Just to cast some perspective on all this "anti bloat" ranting:
[glyph@helix ~]$ du -chs `rpm -ql gnome-libs` `rpm -ql gnome-libs-devel`
| tail -1; du -chs /opt/gimp | tail -1
22M total
52M total
(also, GNOME's `lib' directory is 39M all by itself, and note that this is
with perl disabled -- perl stuff won't install into an alternate --prefix
anyway)
In order to be fair, I included all the development stuff from gnome, but
from the user's perspective, Gimp is *much* larger than GNOME, considering
that GNOME has much more stuff in the -devel package. You might argue
that there are more packages to GNOME than that, but on the other hand,
GNOME is much more modular than Gimp.
GNOME *IS* doing something with all that space. X does not constitute a
consistent or friendly UI, and neither does GTK.
Something like a consistent help-system is beyond the scope of the GIMP.
It should not have its own. I understand you want something cleanly
integrated into the UI, but (I know *everybody* doesn't run GNU, or Linux,
but it is becoming a significant plurality) the users who will need the
most interface help are newbies who are running GNOME desktops from
redhat. Or, perhaps they will have KDE -- but how well would Gimp really
integrate w/ kdehelp? Is it really a good idea to ask the user to learn
how to use a different help-system for every application they install?

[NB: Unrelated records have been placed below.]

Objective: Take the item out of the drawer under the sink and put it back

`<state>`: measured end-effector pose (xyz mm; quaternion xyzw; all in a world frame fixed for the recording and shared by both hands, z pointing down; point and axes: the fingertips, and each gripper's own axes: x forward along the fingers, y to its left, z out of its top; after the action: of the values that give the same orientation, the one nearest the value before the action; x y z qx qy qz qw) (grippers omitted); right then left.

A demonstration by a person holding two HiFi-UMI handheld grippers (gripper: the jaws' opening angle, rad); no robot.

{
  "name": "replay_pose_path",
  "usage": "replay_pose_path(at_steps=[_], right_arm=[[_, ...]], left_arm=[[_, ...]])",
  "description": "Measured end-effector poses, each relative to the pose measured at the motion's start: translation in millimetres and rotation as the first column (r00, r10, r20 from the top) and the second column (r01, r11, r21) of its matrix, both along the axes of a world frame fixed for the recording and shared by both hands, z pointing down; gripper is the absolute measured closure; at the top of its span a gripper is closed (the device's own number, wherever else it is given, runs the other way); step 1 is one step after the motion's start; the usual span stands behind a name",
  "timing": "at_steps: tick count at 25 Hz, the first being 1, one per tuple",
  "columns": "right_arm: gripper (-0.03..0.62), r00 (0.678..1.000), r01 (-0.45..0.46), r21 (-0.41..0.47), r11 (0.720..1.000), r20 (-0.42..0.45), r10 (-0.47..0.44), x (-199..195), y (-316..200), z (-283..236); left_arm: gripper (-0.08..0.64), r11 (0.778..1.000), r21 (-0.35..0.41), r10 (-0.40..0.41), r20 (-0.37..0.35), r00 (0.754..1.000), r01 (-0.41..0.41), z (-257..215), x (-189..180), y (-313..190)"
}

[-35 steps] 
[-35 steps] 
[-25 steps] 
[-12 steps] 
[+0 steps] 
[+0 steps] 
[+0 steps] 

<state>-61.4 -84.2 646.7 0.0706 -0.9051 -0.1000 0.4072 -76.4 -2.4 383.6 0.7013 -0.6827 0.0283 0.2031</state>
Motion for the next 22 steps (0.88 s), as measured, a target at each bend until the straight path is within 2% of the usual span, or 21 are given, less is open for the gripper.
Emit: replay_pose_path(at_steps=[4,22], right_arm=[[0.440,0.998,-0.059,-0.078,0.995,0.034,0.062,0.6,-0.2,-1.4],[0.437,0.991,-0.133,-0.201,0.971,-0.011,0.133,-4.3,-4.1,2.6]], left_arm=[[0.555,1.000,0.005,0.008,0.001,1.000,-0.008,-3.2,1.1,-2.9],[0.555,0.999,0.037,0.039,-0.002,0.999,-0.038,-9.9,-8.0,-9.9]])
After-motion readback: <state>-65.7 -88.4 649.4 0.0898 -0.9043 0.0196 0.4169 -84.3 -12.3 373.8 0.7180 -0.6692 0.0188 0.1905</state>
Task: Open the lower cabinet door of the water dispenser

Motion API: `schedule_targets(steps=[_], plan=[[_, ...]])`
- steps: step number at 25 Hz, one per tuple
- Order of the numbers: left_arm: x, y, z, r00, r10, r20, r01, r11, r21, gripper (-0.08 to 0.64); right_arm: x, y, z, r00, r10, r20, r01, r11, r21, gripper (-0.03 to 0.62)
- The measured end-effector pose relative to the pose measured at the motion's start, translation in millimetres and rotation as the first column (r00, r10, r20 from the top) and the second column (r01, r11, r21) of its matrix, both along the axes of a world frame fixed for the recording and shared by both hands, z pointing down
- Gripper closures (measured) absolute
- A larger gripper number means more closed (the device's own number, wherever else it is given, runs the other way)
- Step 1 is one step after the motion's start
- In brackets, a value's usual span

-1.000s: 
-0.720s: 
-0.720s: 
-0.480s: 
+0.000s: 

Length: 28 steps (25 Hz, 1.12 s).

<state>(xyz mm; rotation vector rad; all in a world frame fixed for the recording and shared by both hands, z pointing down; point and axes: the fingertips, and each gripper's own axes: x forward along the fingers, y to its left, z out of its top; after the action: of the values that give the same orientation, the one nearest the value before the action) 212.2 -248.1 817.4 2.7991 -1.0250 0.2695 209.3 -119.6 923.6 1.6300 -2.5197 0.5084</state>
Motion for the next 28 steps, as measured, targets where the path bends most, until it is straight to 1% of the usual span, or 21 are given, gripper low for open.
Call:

One per environment seems quite enough.
If you want to write a *better* help browser than the one that comes with
GNOME, start a project to write a help-browser, don't integrate it with
Gimp. Then, have Gimp install some help-files for that browser. I don't
like any of the help-systems that are out there today terribly much (has
anybody ever used any of the MacOS help systems? AppleGuide, Baloon Help,
et. al.? Now *that* is a classy help system, not just a bunch of html
files lying around...) but I don't want an application-specific system,
and I can't think of any user that would.